The mortgage fraud risk index for multi-unit assets is 250 through the fourth quarter of 2014, which is more than double the figure for single-family residences, condominiums, or planned unit developments.

Occupancy fraud is the main driver creating possible fraud for multi-unit properties, said the Agoura Hills, Calif.-based risk mitigation solutions provider, which recently agreed to sell itself for $155 million to First American Financial. Multifamily housing units have an occupancy fraud risk of 484, while the propensity for occupancy fraud at all other properties is 140.  

The employment/income fraud risk for multi-unit properties is also high compared to all other housing assets, with an index of 228 versus 77.
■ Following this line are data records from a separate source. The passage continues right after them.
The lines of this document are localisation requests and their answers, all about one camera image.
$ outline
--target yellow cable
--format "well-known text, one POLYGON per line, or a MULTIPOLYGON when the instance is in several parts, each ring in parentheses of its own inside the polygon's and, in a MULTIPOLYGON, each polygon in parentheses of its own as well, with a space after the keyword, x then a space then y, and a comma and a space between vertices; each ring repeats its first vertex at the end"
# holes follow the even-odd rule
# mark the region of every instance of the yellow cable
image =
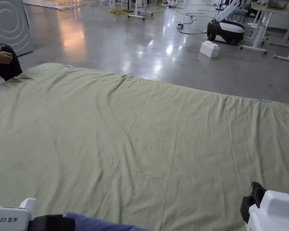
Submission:
POLYGON ((128 16, 131 14, 130 12, 126 12, 126 11, 123 11, 123 10, 107 9, 107 8, 104 8, 104 9, 101 9, 101 10, 102 11, 108 11, 114 17, 124 17, 124 18, 126 18, 124 20, 127 20, 127 21, 132 20, 131 18, 128 18, 128 16))

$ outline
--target green bedsheet
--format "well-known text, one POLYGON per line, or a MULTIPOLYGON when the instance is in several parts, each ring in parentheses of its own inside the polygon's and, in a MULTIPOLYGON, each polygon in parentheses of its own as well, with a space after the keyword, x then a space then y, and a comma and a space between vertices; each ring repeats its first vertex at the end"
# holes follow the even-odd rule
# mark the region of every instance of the green bedsheet
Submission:
POLYGON ((289 193, 289 104, 53 63, 0 85, 0 205, 244 230, 252 181, 289 193))

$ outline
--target white plastic block
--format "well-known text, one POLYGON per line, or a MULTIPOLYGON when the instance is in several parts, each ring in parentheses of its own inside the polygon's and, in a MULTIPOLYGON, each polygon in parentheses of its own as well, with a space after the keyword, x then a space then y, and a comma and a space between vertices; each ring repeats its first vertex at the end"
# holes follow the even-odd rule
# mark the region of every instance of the white plastic block
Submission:
POLYGON ((204 41, 201 44, 200 52, 209 57, 217 57, 219 55, 219 46, 211 41, 204 41))

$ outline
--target glossy gray floor
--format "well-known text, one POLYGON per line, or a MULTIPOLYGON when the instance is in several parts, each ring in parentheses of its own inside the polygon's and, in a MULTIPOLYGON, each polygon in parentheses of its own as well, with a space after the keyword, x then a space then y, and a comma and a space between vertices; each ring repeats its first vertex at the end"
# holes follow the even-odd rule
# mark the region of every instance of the glossy gray floor
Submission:
MULTIPOLYGON (((206 35, 178 32, 177 21, 191 21, 178 12, 215 9, 185 4, 212 2, 215 1, 185 0, 181 6, 183 10, 157 9, 151 4, 150 11, 162 10, 164 13, 147 16, 145 21, 115 18, 102 11, 99 3, 67 11, 26 5, 36 50, 20 57, 20 62, 24 70, 46 62, 64 63, 206 91, 289 103, 289 62, 272 57, 274 54, 287 55, 289 49, 273 47, 267 42, 264 47, 269 52, 263 55, 219 43, 219 57, 210 59, 199 53, 206 35)), ((199 16, 216 15, 203 13, 199 16)), ((202 30, 209 21, 208 17, 198 17, 192 27, 202 30)), ((199 32, 187 27, 183 31, 199 32)), ((269 36, 270 41, 280 41, 282 37, 277 33, 269 36)))

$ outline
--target circular pattern
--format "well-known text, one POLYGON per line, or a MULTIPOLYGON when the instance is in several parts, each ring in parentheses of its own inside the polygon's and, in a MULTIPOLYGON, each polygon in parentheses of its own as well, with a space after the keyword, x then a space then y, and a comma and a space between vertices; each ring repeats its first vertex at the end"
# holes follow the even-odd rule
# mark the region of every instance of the circular pattern
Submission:
POLYGON ((21 1, 0 0, 0 42, 18 51, 27 46, 28 41, 27 32, 24 31, 26 26, 24 14, 17 9, 15 4, 22 6, 21 1))
POLYGON ((0 37, 15 39, 22 34, 24 27, 24 17, 13 2, 0 1, 0 37))

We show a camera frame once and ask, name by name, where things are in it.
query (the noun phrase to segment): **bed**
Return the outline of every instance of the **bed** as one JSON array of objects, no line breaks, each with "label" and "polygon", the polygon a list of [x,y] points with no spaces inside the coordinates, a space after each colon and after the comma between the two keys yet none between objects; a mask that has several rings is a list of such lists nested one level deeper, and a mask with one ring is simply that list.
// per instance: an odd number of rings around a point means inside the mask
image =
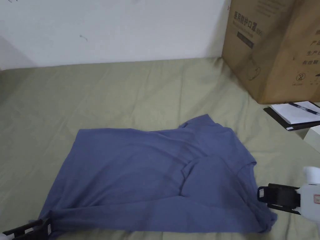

"These properties are most often used as investment vehicles and have a high propensity for occupancy and employment/income fraud," says David Kittle, senior vice president of industry strategy at Interthinx. "Knowing the market and where the risks lie go a long way in preventing fraudulent loans from reaching the postfunding stage."

California, Washington, Utah, Louisiana and Florida are the top five states that pose the greatest probability for fraud at multi-unit properties, Interthinx says. 

Overall fraud risk nationwide in the fourth quarter was up 2% from a year earlier. However, it was down 7% from the third quarter.

The quarter-over-quarter decline was due to a 19% decrease in identity fraud risk as well as a 5% drop in occupancy fraud risk.

The employment/income category was the only index to show an increase from the previous quarter, up 1%. 

With eight metropolitan statistical areas on the top ten list for overall fraud risk, California continues to be the riskiest state for mortgage fraud, followed by Oklahoma, Washington D.C., Colorado, Massachusetts, Maryland, New Jersey, Illinois, Florida and Nevada.

Conversely, Nebraska has the least potential for possible mortgage fraud, Interthinx says. Other notable states that have low fraud risk include North Dakota, Indiana, West Virginia, Mississippi, Louisiana, Ohio and Wisconsin.

"It is important for lenders to take the long view when it comes to fraud risk and not become complacent when it seems as though the risk is declining," said Jeff Moyer, president of Interthinx, in the report. "As always, there is a greater risk for fraud in a tightening purchase market, and all evidence seems to point to this scenario for 2014."